本发明属于植物生物技术领域。更具体地，涉及一种短小型小核RNA启动子及其构建方法和在基因组编辑中的应用。

背景技术

近年以来，以CRISPR/Cas9为代表的基因组编辑技术以及其多种衍生基因编辑系统(如单碱基编辑器)发展迅速，在动物、植物等多种生物得到了广泛应用。CRISPR/Cas9系统需要表达Cas9蛋白和单导向RNA(single guider RNA，sgRNA，其5’含有约19-21碱基的特异靶点序列)，它们结合成Cas9/sgRNA复合体靶向目标基因的靶点序列，由Cas9对靶点DNA进行切割产生双链断裂，并诱发DNA修复时产生碱基变异，达到基因特异突变的目的。如果在受体生物细胞同时表达或导入多个不同靶点的sgRNA，就可以同时进行多靶点编辑(Conget al.,2013,Science 339:819-823)，达到同时突变多个基因的目的。

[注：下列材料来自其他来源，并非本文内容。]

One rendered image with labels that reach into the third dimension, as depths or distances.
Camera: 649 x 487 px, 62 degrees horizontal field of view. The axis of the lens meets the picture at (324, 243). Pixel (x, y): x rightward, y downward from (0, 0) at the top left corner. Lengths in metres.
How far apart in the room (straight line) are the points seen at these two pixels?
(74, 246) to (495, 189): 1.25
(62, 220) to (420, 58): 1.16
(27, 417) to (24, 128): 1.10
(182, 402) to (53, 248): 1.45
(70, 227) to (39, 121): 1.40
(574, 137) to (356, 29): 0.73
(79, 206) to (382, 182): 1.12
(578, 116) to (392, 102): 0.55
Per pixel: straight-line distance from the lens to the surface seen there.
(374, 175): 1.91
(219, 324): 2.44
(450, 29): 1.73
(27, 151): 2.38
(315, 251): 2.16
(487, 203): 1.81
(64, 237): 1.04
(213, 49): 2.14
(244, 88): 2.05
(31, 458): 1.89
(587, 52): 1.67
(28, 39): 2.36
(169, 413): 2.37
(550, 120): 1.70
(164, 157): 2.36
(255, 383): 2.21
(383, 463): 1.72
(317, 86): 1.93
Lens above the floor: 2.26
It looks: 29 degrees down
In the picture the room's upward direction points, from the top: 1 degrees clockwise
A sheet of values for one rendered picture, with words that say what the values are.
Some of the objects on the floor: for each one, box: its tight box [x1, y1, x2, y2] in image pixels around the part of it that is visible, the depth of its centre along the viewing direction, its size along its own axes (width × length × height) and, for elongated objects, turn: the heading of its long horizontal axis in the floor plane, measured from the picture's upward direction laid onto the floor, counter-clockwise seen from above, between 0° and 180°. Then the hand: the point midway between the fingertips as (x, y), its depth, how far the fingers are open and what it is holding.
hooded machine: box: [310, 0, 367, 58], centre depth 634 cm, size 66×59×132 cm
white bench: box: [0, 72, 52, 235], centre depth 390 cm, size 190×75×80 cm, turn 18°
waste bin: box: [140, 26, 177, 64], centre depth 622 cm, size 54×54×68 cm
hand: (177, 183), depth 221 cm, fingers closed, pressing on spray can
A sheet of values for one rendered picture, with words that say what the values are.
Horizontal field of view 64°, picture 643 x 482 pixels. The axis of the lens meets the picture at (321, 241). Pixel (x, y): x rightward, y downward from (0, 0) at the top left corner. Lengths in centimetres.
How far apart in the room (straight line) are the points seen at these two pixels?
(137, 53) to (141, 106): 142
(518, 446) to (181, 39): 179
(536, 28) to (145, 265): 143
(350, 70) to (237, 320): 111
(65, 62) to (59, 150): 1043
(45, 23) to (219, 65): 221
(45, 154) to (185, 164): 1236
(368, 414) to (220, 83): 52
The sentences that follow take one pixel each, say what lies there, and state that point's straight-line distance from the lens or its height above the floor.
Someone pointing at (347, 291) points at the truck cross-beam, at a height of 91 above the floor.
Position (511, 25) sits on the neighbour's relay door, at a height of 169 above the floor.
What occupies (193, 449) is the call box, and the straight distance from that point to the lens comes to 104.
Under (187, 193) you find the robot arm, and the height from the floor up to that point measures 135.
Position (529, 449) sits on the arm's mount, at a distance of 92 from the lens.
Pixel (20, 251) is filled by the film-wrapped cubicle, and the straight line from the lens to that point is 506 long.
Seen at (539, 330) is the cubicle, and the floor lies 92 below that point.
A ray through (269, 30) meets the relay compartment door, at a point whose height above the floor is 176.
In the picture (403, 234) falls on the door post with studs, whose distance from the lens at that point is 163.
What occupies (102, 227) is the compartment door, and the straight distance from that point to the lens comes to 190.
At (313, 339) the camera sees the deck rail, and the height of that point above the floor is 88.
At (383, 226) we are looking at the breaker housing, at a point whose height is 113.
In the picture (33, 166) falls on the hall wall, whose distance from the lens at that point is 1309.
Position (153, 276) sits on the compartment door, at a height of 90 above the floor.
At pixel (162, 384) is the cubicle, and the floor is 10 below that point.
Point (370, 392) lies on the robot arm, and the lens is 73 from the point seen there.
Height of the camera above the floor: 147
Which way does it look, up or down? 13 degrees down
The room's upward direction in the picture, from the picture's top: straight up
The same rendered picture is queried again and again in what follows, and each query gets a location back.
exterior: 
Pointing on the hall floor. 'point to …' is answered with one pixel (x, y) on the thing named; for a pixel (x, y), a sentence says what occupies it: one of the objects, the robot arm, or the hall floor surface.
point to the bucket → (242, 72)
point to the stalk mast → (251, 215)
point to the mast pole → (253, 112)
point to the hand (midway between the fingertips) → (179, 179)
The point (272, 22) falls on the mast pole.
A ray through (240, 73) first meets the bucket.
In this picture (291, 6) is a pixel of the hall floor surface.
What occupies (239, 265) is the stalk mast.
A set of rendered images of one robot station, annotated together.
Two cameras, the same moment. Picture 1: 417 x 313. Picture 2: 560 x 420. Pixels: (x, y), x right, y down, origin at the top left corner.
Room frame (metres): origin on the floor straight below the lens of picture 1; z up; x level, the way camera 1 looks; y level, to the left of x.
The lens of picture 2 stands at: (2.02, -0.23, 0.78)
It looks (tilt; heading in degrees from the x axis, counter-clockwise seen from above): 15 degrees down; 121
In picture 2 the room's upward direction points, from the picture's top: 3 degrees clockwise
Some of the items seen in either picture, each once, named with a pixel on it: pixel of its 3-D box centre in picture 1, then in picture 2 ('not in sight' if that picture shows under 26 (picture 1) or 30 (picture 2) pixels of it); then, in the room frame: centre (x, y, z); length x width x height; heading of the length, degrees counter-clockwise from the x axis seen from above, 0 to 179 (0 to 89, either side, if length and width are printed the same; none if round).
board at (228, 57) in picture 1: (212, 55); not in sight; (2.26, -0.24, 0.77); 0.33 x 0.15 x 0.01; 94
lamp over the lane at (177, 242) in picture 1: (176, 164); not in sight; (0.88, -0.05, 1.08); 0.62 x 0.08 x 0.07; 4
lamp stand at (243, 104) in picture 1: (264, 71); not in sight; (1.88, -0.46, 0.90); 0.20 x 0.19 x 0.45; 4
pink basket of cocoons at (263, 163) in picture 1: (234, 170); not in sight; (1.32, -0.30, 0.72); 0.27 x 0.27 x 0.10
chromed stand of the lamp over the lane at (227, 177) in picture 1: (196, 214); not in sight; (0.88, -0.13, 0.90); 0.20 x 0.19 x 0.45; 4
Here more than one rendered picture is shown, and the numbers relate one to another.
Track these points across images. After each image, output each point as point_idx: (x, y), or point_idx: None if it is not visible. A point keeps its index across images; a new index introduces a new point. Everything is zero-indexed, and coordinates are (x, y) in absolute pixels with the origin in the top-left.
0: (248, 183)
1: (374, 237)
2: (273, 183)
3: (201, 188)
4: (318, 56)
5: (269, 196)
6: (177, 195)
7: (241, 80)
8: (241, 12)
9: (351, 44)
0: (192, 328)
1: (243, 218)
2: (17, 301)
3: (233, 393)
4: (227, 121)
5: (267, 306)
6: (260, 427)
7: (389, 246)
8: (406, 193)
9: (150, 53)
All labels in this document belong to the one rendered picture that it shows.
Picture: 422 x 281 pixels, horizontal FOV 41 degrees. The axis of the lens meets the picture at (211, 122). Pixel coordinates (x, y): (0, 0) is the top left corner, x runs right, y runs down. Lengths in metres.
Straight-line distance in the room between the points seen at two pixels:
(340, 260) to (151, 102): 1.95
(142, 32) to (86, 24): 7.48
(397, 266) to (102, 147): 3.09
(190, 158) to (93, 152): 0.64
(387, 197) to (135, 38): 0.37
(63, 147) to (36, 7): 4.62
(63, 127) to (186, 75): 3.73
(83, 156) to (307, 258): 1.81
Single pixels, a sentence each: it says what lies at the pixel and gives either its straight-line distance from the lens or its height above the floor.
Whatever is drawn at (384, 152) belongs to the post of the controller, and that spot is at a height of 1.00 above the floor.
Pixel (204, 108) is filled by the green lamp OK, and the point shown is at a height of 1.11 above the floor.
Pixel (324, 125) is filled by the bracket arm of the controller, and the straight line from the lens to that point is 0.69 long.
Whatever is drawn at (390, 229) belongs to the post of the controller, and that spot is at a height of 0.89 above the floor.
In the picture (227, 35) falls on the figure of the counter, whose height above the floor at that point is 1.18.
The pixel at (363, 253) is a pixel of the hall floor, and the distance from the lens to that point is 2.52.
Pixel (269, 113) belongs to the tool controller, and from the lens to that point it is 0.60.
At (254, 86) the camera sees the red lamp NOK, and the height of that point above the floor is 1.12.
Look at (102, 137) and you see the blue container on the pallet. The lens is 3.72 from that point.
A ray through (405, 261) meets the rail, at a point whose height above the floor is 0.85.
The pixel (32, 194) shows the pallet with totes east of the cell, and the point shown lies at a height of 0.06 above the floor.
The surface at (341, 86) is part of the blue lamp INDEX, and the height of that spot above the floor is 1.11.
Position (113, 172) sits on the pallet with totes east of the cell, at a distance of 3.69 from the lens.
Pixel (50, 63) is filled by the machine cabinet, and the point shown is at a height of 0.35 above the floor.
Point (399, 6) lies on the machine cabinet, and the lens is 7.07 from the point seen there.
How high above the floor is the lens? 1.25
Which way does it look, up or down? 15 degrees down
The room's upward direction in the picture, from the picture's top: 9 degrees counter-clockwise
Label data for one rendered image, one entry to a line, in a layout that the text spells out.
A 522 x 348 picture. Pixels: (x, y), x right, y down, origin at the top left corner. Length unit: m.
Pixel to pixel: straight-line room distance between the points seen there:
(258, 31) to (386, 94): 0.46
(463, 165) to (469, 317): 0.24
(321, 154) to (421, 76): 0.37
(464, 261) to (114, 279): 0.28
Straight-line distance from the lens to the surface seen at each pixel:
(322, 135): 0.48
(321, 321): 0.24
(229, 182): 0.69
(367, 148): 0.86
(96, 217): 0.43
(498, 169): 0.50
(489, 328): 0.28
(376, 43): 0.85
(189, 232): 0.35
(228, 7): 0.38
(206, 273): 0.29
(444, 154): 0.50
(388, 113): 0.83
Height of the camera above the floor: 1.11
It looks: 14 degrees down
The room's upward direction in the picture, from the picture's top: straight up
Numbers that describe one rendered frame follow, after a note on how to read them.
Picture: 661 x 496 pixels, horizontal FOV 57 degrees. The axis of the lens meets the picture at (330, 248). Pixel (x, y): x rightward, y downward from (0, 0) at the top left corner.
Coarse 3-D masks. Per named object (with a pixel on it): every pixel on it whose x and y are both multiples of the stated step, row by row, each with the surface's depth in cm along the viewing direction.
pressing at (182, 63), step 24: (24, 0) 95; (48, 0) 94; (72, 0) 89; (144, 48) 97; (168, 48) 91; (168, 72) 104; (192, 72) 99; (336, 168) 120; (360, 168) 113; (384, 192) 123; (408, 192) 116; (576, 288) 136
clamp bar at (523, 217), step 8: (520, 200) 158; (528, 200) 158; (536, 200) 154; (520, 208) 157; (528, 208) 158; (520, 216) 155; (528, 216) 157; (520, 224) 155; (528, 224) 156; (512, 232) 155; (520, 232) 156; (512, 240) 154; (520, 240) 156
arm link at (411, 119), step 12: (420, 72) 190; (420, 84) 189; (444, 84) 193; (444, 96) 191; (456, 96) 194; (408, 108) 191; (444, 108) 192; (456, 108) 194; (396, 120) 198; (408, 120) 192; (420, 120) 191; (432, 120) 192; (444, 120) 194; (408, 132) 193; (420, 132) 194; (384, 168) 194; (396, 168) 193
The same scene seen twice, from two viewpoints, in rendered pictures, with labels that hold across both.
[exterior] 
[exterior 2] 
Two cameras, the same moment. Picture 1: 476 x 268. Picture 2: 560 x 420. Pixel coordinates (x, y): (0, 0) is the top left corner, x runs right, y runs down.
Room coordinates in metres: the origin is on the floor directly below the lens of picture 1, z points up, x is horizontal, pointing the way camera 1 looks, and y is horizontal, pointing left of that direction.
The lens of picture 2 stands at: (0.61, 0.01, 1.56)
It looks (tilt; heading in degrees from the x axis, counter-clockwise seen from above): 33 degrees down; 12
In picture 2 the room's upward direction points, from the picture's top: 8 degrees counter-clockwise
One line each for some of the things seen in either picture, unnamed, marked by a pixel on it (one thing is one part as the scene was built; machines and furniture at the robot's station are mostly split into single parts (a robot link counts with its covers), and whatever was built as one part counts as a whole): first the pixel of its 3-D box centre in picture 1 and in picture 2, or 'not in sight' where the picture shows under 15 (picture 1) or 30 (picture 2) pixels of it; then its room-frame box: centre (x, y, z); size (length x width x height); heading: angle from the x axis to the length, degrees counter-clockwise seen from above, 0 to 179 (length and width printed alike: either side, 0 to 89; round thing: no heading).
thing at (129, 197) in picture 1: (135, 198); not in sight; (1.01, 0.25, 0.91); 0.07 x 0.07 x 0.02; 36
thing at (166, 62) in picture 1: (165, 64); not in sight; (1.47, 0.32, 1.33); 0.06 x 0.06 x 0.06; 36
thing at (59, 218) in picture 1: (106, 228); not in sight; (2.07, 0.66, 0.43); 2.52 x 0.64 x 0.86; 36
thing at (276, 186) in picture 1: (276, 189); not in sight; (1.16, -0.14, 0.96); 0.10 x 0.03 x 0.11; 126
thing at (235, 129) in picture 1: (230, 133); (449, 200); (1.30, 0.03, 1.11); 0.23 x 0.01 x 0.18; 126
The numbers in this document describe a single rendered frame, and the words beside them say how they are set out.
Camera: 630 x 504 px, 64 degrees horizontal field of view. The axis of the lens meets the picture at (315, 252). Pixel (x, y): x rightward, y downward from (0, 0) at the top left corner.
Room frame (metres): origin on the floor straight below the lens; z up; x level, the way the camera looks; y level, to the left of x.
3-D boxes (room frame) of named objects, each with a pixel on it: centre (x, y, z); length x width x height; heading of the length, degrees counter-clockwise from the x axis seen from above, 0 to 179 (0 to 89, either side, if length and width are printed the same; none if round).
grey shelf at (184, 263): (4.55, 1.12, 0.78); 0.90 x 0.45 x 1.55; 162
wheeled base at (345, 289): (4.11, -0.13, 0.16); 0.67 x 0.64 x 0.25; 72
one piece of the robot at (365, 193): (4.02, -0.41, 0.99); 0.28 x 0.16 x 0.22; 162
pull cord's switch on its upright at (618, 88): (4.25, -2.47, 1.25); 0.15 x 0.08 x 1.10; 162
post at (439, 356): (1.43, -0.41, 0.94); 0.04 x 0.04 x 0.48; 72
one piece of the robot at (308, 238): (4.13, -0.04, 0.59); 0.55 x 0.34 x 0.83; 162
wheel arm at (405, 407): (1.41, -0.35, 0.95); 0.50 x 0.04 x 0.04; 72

在植物中以CRISPR/Cas9进行基因组编辑，通常需要构建表达Cas9蛋白和转录sgRNA的表达盒的转化载体，如以农杆菌介导转化的双元载体。通常用于驱动sgRNA转录的启动子为小核RNA(small nuclear RNA,snRNA)基因如U3和U6的启动子，因为snRNA基因启动子利用RNA聚合酶III进行转录，所产生的RNA(sgRNA)存在于细胞核中，利于引导Cas9到核基因组靶点对靶序列进行切割。植物U3、U6启动子在近3’端含有一个保守的TATA box元件，紧接其5’上游有一个保守的USE(upstream sequence element)元件，以及在USE上游区域分散存在3～4个MSP(monocot-specific promoter element,RGCCCR,R＝G,A)；这些保守元件是U3、U6启动子活性所必需的，其中TATA box和USE的相对位置较固定(间隔24-25bp)，但USE上游区域的多个MSP的位置不确定(Connelly et al.,1994,Molecular CellBiology 14:5910-5919)。